We might have had some setbacks (arguments) during the “renovation”. Can I call it a renovation when the start and end look exactly alike? It’s what it means to be an adult, when you spend money and instead of getting something cool like a new sparkle jacket or a brilliant new gold bracelet, you spend money on a stuff that goes on behind a wall that you can’t even really tell.

We are very happy now. It looks exactly the same as it did before. But it works now instead of threatening to kill us by falling over every time we hefted a suitcase on the top shelf to store.

Moving around.

ahhh, today might be the first day at my desk job that I won’t feel the steady ache of back pain. I could almost function, but not really function. I spent a lot of time alternating between my desk chair and laying on the floor. I was at the hospital on Sunday and I floated to the covid unit, but I didn’t have any covid patients, I was on the clean side. I had only 3 beds all day (total of 5 patients), but I still felt like I was running around and tired. I don’t mind floating, it’s nice to meet new people, but I really treasure having my regular coworkers.

We spent the first weekend home emptying Vince’s room and converting it into my office/quilt room (I haven’t touched a quilt piece since the beginning of the pandemic. I’m not sure when I’ll get back to it).

We moved Jeremy to the guest room for his office.

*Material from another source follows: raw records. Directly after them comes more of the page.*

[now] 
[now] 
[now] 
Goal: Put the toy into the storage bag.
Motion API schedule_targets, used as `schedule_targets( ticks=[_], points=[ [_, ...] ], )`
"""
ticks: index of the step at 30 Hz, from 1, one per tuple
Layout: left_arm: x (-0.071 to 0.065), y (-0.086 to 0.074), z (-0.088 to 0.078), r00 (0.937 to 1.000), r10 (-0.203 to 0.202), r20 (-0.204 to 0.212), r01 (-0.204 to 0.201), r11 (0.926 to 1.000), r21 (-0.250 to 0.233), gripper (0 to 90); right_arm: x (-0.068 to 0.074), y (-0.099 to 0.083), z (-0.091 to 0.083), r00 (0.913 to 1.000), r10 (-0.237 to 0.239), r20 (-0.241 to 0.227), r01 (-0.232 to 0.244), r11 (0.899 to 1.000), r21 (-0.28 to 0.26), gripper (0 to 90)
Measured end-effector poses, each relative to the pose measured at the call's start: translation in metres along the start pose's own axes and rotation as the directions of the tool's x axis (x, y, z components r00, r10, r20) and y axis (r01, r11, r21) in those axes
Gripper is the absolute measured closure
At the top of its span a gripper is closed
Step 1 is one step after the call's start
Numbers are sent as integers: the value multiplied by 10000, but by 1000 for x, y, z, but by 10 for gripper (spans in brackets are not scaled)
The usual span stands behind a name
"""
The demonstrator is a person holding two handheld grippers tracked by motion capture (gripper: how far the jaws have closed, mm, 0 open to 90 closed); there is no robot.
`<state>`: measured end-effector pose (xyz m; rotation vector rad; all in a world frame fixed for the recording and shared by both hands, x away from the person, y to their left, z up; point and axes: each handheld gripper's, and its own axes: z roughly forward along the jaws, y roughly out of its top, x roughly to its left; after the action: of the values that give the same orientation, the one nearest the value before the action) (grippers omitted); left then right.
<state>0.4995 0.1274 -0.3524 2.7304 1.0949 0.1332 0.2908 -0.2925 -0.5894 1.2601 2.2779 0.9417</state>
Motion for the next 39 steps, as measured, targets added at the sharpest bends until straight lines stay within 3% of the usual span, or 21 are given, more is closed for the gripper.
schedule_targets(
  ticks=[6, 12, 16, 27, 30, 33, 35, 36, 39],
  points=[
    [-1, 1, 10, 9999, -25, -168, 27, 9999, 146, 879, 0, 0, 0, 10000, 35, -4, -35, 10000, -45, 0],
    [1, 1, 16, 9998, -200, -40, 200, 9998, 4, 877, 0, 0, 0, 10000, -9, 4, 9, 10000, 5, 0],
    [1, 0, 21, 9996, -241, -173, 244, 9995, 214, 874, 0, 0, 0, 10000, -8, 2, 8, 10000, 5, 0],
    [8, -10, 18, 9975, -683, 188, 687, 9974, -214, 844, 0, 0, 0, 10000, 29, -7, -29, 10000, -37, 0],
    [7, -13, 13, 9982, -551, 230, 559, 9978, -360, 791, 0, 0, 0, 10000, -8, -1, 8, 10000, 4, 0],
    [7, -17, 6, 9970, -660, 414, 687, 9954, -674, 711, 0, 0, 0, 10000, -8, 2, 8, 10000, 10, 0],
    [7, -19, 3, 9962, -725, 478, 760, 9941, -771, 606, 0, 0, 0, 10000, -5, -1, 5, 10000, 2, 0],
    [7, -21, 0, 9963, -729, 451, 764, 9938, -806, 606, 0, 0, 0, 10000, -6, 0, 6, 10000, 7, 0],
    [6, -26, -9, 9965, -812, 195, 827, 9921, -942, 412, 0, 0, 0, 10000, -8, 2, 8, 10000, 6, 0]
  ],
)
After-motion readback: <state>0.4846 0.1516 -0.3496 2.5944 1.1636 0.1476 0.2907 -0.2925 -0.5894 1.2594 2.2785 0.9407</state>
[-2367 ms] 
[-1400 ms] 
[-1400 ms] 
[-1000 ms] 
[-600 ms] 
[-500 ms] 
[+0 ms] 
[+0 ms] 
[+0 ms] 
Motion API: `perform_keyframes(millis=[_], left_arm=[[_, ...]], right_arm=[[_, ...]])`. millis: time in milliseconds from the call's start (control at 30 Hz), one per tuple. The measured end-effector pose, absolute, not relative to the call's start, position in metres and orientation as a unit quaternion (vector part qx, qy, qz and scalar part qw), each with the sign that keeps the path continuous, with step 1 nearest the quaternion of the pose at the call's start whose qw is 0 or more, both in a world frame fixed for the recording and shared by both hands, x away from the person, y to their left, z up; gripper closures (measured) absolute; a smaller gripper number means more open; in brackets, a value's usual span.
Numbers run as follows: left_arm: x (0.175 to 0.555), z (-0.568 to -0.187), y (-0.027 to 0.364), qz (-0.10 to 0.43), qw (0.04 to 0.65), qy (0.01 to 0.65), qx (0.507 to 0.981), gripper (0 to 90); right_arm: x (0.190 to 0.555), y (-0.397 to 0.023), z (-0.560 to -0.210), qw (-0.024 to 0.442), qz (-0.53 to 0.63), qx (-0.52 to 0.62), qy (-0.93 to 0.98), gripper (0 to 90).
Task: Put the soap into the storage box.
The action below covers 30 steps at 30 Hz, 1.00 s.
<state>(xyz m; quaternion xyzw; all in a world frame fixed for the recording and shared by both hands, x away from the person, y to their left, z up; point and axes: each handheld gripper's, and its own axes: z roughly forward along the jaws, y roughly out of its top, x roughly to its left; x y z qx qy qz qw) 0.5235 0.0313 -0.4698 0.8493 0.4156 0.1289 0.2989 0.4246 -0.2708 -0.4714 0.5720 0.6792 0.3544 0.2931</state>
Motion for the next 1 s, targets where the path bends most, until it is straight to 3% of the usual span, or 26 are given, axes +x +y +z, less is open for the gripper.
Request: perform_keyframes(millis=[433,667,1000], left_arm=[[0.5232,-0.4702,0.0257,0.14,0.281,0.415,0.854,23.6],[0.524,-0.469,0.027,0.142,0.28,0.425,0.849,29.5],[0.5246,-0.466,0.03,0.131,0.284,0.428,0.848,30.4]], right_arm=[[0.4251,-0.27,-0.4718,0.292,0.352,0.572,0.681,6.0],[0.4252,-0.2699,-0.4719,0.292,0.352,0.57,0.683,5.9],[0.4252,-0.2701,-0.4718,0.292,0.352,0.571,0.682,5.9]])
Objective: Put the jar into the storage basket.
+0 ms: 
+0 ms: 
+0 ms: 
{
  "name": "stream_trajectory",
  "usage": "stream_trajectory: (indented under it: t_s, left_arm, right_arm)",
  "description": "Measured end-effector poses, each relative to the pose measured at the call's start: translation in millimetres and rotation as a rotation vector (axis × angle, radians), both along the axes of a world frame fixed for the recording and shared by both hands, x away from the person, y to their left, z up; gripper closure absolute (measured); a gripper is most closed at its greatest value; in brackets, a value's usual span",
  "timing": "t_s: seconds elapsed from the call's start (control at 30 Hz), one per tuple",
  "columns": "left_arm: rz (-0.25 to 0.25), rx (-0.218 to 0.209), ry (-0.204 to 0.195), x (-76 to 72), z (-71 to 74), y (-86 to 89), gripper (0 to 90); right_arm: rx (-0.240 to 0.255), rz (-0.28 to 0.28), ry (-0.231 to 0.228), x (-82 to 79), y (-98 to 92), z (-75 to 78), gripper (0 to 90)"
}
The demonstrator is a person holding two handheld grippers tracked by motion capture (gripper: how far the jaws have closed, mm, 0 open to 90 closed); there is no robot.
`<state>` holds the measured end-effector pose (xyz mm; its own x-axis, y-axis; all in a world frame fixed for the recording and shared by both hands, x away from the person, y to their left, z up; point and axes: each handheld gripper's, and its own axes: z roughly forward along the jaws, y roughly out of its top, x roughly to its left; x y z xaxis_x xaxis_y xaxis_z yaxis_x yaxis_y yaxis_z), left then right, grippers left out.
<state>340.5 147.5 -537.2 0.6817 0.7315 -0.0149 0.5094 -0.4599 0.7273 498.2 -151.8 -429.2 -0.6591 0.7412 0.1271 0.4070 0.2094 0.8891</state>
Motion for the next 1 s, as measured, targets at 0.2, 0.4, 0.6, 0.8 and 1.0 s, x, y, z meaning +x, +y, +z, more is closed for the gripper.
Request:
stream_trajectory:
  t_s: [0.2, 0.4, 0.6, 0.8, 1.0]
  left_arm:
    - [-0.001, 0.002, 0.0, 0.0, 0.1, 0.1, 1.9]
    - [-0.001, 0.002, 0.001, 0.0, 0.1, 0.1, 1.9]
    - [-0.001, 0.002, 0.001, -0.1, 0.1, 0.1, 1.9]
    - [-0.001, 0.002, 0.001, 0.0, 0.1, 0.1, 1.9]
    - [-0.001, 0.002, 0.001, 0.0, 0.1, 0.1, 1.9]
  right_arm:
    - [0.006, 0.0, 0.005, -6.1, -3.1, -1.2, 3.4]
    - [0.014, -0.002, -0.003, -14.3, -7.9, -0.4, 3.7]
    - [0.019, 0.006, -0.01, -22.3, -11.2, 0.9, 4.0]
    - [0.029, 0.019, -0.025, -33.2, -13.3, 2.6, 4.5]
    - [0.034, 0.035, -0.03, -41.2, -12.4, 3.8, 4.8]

We moved my office out of our bedroom in order to take delivery for my new treadmill. We are turning my old office space into our home gym. I haven’t been running very well, but I’m hoping to get back into it soon. I need the treadmill because before times, I probably did about a quarter of my running on a treadmill (too hot, too cold, too rainy, too lazy (sometimes it’s easier to run on a treadmill because you don’t need to think about self-propelling, you just have to think, don’t press the damn stop button)) and without access to a treadmill, I couldn’t do those runs. Also, we have less childcare than before since Edda’s school is closed, so I needed a way to run while caring for Edda. So now I have this beautiful treadmill.

Emy was in town on Saturday, she was helping a friend move. We had dinner together. This might have been one of the few meals we’ve had on our back porch in the over decade we’ve lived here.